## BRIEF
Scan the listing for the word "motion", and copy out each line where it is found.

## DATA EXTRACT
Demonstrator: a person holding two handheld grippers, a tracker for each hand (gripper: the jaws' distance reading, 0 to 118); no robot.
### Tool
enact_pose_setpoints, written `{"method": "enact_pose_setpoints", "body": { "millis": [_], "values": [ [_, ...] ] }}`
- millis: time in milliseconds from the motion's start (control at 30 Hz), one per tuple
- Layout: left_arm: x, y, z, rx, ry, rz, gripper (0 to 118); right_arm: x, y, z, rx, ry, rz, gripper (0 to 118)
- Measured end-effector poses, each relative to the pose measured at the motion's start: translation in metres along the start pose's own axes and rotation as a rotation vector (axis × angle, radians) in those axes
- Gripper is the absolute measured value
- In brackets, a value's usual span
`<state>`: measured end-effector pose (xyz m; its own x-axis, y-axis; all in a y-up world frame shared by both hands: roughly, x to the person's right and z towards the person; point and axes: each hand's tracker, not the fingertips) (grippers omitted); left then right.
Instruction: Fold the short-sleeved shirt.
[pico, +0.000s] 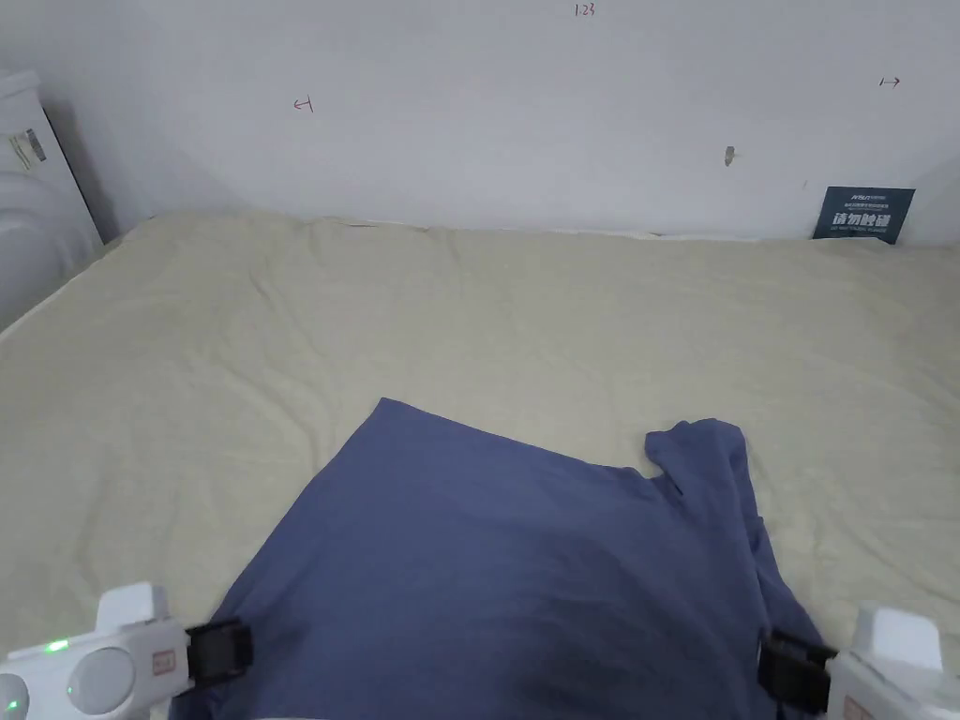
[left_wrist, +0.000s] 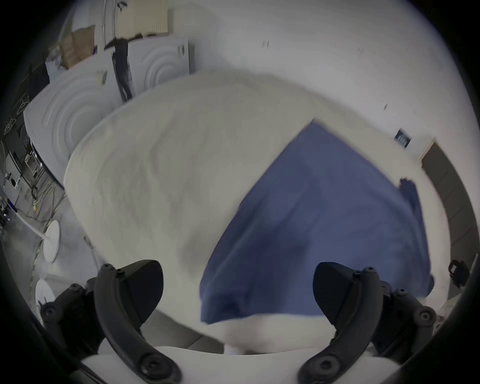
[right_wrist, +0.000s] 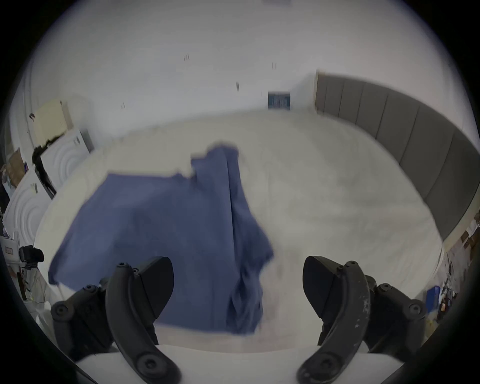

## PROBLEM SOLUTION
- millis: time in milliseconds from the motion's start (control at 30 Hz), one per tuple
- Measured end-effector poses, each relative to the pose measured at the motion's start: translation in metres along the start pose's own axes and rotation as a rotation vector (axis × angle, radians) in those axes

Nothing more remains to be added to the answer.